▸ **Records for the exercise**
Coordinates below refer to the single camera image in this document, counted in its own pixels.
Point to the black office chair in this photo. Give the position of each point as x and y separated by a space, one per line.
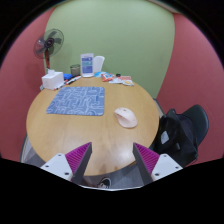
198 120

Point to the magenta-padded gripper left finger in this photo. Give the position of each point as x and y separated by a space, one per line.
56 164

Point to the black standing fan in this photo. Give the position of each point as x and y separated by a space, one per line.
49 42

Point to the red-capped white marker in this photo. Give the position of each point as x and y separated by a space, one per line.
73 80

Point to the small black object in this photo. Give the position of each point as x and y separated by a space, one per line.
118 75

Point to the yellow-white snack packet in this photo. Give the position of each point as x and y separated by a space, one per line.
128 83

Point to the acrylic sign stand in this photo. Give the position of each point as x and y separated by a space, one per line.
87 65

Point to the white plastic chair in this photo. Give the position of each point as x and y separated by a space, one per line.
99 63

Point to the red-orange snack packet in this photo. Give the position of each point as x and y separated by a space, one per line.
126 77

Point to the pale pink computer mouse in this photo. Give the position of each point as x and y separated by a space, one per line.
126 117

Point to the blue whiteboard eraser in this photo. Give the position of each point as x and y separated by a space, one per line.
67 77

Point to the black mesh pen cup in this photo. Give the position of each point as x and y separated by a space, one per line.
75 70

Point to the blue patterned mouse pad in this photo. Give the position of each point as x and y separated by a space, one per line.
77 100

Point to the light blue snack packet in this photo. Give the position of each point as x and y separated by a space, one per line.
99 74

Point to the white tissue box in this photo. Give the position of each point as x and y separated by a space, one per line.
52 81

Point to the black-capped white marker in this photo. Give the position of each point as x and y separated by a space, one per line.
60 86

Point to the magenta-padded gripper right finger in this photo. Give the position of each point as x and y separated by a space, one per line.
165 165

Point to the white snack packet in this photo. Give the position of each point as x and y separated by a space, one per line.
116 80

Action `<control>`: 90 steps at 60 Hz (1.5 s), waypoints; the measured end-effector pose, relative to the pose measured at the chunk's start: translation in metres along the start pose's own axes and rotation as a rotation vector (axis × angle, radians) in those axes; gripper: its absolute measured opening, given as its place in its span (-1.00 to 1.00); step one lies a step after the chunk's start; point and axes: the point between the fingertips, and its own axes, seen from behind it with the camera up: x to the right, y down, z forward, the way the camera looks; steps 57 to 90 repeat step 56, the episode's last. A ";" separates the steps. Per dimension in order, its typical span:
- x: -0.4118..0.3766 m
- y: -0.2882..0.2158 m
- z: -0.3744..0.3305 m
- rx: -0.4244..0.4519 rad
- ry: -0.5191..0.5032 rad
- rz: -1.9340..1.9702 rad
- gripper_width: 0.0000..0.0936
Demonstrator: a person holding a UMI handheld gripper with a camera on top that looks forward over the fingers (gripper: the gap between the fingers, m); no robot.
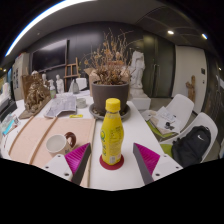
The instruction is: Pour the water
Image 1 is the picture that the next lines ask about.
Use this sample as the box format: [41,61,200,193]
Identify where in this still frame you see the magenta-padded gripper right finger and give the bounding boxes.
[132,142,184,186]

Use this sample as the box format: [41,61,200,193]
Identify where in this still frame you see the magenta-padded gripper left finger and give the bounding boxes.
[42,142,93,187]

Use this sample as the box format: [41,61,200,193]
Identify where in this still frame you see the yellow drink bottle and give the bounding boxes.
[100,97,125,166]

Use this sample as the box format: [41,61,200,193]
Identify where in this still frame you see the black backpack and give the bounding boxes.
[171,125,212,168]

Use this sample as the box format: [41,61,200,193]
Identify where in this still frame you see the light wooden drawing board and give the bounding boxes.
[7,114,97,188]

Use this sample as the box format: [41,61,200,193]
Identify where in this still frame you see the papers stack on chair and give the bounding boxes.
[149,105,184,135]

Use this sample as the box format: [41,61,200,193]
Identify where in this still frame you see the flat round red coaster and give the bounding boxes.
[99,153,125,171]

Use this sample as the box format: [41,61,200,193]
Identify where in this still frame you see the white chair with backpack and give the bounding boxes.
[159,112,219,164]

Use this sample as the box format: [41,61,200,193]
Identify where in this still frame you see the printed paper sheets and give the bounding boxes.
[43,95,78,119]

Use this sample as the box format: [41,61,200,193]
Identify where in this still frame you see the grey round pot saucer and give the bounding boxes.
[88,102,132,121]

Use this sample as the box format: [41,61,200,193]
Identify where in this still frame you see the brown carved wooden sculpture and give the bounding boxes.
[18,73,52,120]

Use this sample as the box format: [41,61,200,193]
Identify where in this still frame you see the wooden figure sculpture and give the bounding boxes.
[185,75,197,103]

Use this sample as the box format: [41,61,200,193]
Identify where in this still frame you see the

▸ **What you need to do**
Search the listing for the word "that". Copy every line in which it occurs.

▸ **Solution to this exercise**
Demonstrator: a person holding a UMI handheld gripper with a camera on top that looks forward over the fingers (gripper: the gap between the fingers, m); no robot.
Image 1 is the picture that the next lines ask about.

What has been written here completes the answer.